Swiss Re before Messe and Torso...


----------



## cphdude (Apr 18, 2004)

TT...


----------



## Desven (May 18, 2004)

Messeturm,followed by Turning Torso!


----------



## HT (May 6, 2004)

Commerzbank, Messeturm and Turning Torso are the best!


----------



## staff (Oct 23, 2004)

Turning Torso, one of the best designed scrapers in the world, imo.


----------



## 29A (Jan 19, 2005)

Commerzbank Frankfurt for me. I think the EDF tower, Paris should have been on that list.


----------



## Raine (Feb 24, 2004)

Nothing from Warsaw?
Turning Torso for unusual shape!


----------



## Henk (Jun 17, 2003)

1. SwissRe
2. TurningTorso
3. Messeturm
4. Millenium Tower 
5. Torre Agbar
6. Commerzbank


----------



## spyguy (Apr 16, 2005)

SwissRe is great, but Turning Torso is something I've never seen before.
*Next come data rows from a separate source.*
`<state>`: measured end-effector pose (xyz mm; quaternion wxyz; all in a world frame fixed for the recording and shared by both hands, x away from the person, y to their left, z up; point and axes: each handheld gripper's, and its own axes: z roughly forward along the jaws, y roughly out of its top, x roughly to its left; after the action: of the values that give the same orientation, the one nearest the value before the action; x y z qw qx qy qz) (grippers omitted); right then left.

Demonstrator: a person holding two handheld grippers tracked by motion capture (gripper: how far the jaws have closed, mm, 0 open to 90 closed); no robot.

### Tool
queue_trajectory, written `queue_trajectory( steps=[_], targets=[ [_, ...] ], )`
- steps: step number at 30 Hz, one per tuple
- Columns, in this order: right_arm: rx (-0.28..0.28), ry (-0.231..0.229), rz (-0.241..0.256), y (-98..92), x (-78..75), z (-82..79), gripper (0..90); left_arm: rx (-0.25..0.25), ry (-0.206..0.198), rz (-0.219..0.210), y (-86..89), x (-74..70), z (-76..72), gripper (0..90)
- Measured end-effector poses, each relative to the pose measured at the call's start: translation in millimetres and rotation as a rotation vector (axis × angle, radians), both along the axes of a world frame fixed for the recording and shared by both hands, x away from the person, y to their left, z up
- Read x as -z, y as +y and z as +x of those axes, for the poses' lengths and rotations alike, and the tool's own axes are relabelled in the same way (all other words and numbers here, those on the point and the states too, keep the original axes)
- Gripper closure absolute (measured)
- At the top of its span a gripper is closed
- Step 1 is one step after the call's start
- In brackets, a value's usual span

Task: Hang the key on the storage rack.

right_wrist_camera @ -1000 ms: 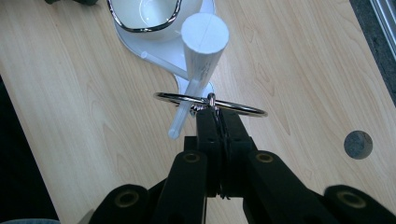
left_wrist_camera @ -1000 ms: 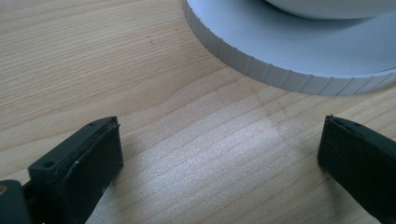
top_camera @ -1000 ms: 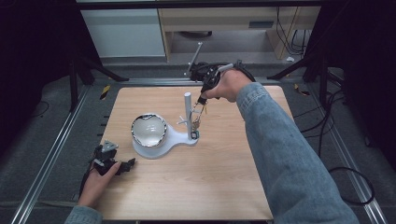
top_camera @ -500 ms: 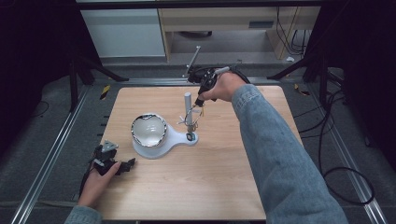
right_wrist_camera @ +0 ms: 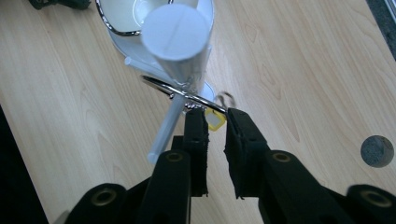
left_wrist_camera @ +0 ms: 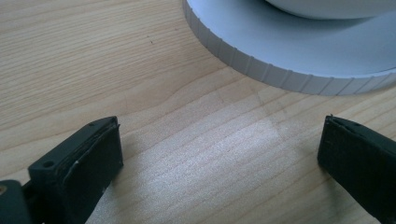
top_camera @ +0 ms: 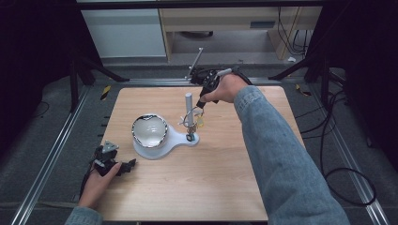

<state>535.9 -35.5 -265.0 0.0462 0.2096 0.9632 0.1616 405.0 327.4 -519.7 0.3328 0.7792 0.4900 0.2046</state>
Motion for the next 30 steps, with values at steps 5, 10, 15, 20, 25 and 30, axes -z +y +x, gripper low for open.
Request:
queue_trajectory(
  steps=[5,10,15,20,25,30],
  targets=[
    [0.020,-0.020,-0.005,-6.3,-1.4,-0.2,69.3,0.001,0.000,0.000,0.0,0.0,0.0,0.0],
    [0.064,-0.056,0.001,-17.1,-2.9,1.1,58.9,0.001,-0.001,0.001,0.1,0.0,0.1,0.0],
    [0.099,-0.098,0.012,-29.9,0.0,1.7,48.9,0.001,0.000,0.000,0.0,0.0,0.1,0.0],
    [0.119,-0.120,0.021,-37.9,4.2,1.1,40.5,0.001,0.000,0.001,0.1,0.0,0.1,0.0],
    [0.152,-0.122,0.046,-44.5,7.9,1.5,32.4,0.002,0.001,0.002,0.1,-0.2,0.3,0.0],
    [0.190,-0.144,0.081,-48.8,13.0,0.3,22.4,0.002,0.001,0.003,0.1,-0.2,0.5,0.0]
  ],
)
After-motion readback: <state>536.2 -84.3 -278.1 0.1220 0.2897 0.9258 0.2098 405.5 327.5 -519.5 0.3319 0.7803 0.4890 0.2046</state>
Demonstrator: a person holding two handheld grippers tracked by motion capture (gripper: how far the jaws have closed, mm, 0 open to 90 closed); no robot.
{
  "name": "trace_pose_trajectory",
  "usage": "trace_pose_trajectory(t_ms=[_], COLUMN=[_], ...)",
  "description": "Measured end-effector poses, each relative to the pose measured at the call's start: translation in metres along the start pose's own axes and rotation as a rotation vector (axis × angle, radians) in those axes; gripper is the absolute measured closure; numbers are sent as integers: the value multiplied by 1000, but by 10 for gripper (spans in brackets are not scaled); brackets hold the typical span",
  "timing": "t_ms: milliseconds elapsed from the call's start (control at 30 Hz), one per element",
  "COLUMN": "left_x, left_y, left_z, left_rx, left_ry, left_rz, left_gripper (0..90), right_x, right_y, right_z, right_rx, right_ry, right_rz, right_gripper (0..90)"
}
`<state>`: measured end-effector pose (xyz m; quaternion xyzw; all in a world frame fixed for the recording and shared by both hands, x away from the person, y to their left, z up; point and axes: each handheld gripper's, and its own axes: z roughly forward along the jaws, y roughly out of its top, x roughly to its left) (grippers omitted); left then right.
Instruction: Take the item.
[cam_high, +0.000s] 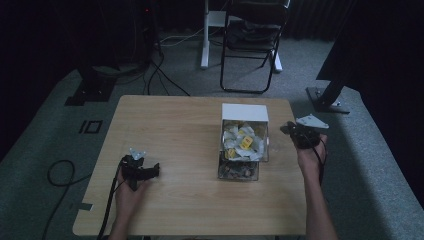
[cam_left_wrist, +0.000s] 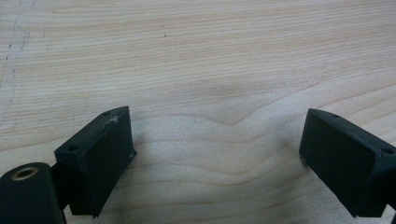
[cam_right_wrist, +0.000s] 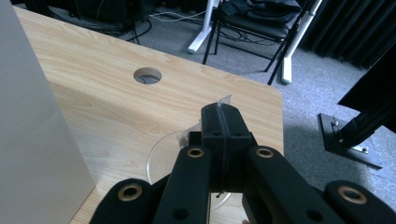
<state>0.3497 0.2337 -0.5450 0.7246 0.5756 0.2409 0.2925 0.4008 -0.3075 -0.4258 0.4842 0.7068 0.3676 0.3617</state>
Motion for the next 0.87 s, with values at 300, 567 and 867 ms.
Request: trace_pose_trajectory(t_ms=[300, 567, 867], left_x=[0, 0, 0], left_y=[0, 0, 0], left_z=[0, 0, 0], left_rx=[0, -2, 0], left_ry=[0, 0, 1], left_rz=[0, 0, 2], left_gripper=[107, 107, 107], right_x=[-2, 4, 17], right_y=[-2, -7, -21], right_z=[-7, -16, -21], right_rx=[-24, 0, 20], right_ry=[-16, 10, 64], right_rz=[19, 17, 42], right_gripper=[504, 428, 395])
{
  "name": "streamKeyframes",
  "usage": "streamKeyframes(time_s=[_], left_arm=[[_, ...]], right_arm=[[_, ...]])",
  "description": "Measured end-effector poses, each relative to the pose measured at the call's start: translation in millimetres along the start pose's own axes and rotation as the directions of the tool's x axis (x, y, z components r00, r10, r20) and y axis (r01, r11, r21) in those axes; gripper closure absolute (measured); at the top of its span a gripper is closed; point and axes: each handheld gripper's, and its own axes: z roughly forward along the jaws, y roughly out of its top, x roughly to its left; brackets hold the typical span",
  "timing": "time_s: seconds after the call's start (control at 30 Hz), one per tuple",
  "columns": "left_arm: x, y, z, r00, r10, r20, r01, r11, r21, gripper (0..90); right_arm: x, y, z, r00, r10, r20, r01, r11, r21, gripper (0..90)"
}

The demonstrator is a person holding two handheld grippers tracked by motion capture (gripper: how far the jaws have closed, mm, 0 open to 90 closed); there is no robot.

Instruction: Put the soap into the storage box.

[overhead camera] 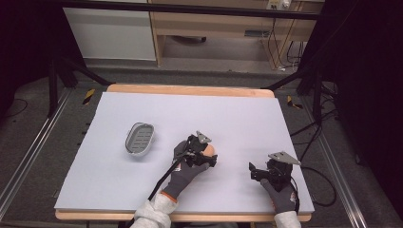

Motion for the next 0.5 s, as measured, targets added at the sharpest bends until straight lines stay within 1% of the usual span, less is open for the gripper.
streamKeyframes(time_s=[0.07, 0.2, 0.33, 0.4, 0.5], left_arm=[[2.4, 0.5, 2.6, 0.9999, -0.012, 0.004, 0.012, 0.9999, 0.007, 23.7], [3.8, 0.5, 6.2, 0.9999, -0.013, -0.004, 0.013, 0.9998, 0.014, 24.2], [4.5, -0.3, 11.6, 0.9997, -0.024, -0.006, 0.025, 0.9992, 0.033, 24.3], [4.9, -0.4, 12.4, 0.9997, -0.023, -0.005, 0.023, 0.9989, 0.041, 24.3], [5.4, -0.8, 14.0, 0.9995, -0.031, -0.003, 0.031, 0.9985, 0.044, 24.0]], right_arm=[[-0.1, -0.1, 0.2, 1.0, 0.001, -0.001, -0.001, 1.0, 0.001, 5.3], [-0.1, -0.2, 0.7, 1.0, 0.0, 0.001, 0.0, 1.0, 0.004, 5.3], [0.0, -0.2, 0.7, 1.0, 0.001, 0.0, -0.001, 1.0, 0.005, 5.3], [0.0, -0.2, 0.9, 1.0, -0.001, 0.0, 0.001, 1.0, 0.006, 5.3], [0.0, -0.2, 1.0, 1.0, -0.002, -0.001, 0.002, 1.0, 0.007, 5.3]])
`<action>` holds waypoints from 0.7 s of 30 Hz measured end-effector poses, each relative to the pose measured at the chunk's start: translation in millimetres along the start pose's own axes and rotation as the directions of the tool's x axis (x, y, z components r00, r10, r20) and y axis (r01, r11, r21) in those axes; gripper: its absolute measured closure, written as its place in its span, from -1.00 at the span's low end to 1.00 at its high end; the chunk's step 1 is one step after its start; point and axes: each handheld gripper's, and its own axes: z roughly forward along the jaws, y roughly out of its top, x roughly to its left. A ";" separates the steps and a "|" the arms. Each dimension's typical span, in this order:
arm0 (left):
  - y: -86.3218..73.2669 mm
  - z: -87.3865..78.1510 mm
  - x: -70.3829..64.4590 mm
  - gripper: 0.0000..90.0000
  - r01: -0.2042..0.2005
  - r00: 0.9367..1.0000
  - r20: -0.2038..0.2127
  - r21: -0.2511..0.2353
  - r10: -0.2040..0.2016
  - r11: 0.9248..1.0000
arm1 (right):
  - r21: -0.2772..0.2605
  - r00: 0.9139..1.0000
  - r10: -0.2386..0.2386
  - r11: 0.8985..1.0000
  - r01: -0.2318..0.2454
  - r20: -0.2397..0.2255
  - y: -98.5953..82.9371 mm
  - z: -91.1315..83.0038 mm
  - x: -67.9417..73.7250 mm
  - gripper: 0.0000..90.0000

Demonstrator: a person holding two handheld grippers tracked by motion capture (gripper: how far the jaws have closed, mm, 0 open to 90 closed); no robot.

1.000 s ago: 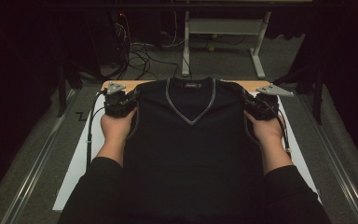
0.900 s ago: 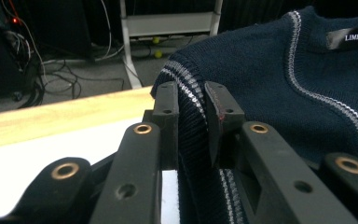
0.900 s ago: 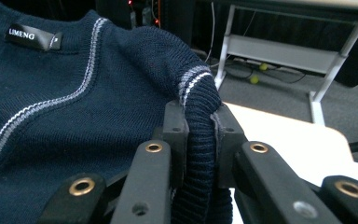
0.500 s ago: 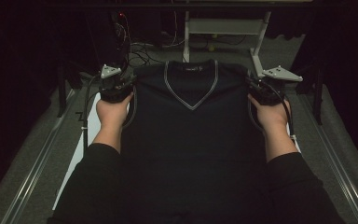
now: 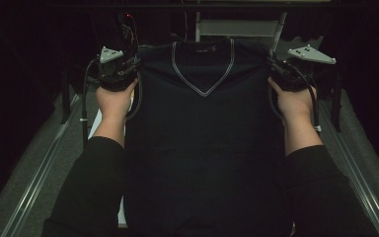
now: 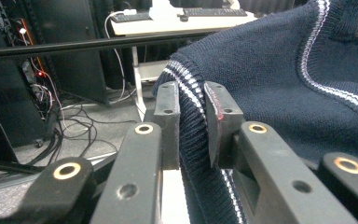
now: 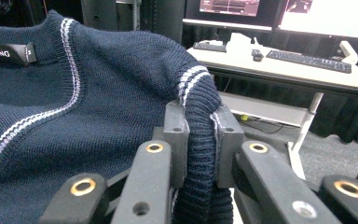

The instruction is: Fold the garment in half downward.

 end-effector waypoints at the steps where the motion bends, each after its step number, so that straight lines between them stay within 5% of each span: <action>1: -2.5 1.2 0.2 0.63 0.001 1.000 0.001 0.007 -0.001 1.000 | 0.007 1.000 -0.005 1.000 0.005 -0.003 -1.8 1.3 0.0 0.77; 10: -30.7 3.6 -0.3 0.63 0.032 0.999 0.032 0.045 -0.034 0.998 | 0.075 1.000 -0.009 0.997 0.010 -0.018 -33.4 9.8 2.5 0.77; 21: -58.4 -23.1 -17.2 0.63 0.023 0.996 0.082 0.062 -0.028 0.998 | 0.070 0.998 -0.006 0.997 0.010 -0.060 -65.4 -24.8 5.8 0.77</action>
TT


----------



## Medo (Apr 7, 2004)

SwissRe :happy:


----------



## Mikey (Sep 11, 2002)

Swiss RE for me.... however the Turning Torso is also very nice


----------



## Fragmentor (Mar 9, 2004)

Swiss Re all the way


----------



## i_am_hydrogen (Dec 9, 2004)

Swiss Re


----------



## Talisker (Aug 26, 2002)

Messeturm -A classic postmodern masterpiece


----------



## New York Yankee (Mar 18, 2005)

SWISS-RE


----------



## birminghamculture (Nov 1, 2002)

Swiss RE

Turning Torso is second and might have won if it didnt have those stupid metal poles overlapping the windows. Very amateurish design is that, lets down the whole building.


----------